*Problem statement*
When a line below holds the string "outline", show that line.

Start of Block

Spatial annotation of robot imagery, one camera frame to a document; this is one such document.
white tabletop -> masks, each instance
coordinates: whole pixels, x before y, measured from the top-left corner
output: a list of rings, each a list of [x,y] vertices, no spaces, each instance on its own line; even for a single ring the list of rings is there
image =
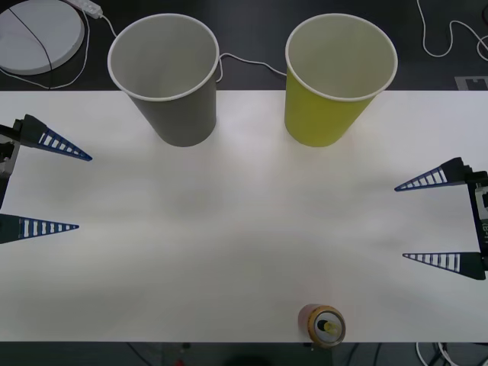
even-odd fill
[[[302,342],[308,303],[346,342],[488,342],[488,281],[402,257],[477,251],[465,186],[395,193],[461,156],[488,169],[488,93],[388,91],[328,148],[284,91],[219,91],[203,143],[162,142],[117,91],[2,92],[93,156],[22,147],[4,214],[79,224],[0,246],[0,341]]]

End of Block
Start of Block

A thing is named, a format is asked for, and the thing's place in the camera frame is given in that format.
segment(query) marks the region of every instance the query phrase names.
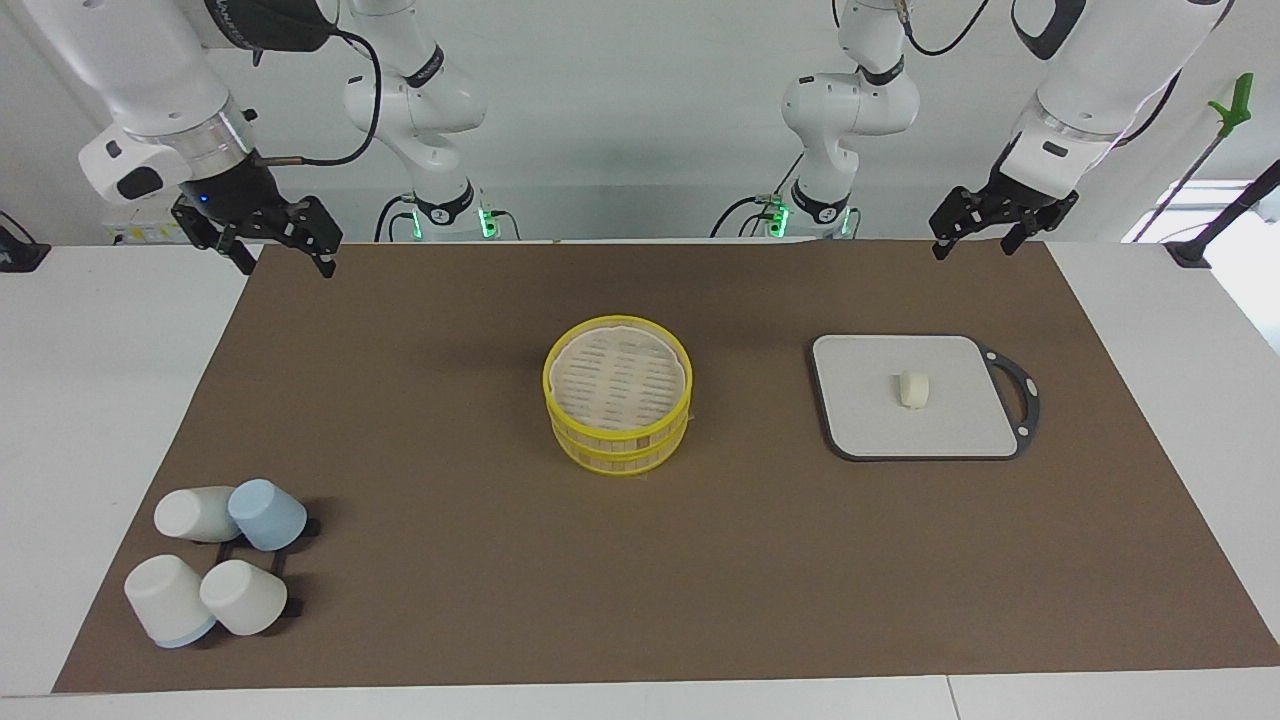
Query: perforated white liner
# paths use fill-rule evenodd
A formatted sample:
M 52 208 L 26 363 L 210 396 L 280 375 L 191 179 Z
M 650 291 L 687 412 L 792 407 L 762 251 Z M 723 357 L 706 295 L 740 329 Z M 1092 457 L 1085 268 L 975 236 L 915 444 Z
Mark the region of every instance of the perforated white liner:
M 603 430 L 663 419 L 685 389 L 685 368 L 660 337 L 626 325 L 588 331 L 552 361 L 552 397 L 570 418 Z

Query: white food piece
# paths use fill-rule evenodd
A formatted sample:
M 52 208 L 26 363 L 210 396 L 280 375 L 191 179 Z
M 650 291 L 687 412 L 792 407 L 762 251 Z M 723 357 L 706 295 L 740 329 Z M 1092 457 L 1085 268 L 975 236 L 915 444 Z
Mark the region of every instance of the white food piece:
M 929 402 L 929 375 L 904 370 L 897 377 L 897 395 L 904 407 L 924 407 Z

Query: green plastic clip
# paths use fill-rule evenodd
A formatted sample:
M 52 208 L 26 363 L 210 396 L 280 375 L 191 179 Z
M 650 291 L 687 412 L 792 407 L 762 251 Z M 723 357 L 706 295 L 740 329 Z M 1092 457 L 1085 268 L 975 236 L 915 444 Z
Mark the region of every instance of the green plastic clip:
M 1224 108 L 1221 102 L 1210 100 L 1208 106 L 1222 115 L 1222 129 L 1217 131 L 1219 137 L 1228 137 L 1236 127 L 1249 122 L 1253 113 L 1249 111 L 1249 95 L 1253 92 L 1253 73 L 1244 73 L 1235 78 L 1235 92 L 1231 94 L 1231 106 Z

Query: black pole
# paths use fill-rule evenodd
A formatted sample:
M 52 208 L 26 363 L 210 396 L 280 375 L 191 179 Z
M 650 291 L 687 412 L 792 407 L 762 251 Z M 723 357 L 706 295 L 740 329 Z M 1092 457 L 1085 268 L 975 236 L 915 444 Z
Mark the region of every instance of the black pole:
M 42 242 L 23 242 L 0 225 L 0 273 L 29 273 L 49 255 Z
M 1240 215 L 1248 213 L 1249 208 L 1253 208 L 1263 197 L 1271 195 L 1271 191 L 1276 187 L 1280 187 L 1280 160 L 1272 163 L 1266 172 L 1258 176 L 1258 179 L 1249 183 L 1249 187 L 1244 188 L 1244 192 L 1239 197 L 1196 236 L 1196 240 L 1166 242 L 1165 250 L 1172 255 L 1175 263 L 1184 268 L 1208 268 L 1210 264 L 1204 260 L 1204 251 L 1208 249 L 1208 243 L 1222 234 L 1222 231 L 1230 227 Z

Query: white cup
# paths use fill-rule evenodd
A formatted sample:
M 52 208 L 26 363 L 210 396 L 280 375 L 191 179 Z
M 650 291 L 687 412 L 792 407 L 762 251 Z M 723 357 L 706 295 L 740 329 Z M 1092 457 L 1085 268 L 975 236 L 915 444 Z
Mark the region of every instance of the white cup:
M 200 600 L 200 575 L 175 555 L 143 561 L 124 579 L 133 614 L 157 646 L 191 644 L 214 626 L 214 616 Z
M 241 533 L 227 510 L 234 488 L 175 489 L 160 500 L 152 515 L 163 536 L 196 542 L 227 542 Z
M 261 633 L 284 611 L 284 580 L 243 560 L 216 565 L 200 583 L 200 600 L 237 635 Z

End of Block
Start of Block

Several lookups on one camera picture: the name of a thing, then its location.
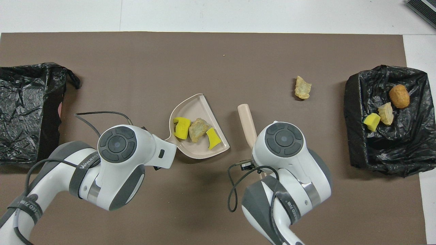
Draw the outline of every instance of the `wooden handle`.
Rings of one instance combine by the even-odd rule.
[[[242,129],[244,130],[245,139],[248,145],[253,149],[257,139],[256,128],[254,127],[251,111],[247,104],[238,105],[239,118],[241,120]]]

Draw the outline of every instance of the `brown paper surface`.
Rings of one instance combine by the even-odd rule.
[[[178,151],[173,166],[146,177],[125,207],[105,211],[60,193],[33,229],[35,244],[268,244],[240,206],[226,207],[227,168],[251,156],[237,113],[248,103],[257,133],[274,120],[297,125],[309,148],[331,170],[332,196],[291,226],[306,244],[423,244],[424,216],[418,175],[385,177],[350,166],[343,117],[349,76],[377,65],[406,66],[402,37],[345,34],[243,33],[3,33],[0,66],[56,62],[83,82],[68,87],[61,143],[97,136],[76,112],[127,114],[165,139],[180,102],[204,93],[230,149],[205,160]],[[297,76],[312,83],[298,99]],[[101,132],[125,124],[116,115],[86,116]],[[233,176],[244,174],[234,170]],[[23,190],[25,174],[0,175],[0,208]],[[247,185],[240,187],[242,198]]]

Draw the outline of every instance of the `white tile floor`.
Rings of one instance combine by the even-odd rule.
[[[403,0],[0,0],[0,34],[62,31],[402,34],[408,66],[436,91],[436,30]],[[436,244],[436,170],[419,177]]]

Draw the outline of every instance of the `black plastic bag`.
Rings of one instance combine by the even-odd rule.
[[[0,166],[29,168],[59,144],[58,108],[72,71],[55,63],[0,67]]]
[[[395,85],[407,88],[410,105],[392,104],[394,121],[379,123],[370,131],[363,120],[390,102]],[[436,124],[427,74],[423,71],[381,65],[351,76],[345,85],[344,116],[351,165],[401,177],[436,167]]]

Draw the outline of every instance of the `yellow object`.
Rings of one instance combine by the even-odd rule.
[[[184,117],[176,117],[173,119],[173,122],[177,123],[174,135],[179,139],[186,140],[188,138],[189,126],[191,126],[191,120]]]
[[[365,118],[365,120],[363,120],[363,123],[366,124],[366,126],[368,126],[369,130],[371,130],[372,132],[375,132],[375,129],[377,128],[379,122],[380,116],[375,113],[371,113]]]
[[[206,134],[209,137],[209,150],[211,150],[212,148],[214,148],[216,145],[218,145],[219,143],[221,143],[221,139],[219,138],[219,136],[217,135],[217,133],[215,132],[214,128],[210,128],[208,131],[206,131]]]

End of Block

*Written response*
Draw the outline of every instance of the `wooden handle`.
Draw the outline of every instance of the `brown paper surface`.
Draw the outline of every instance of the `white tile floor`.
Draw the outline of every instance of the `black plastic bag`.
Draw the outline of every instance of the `yellow object`.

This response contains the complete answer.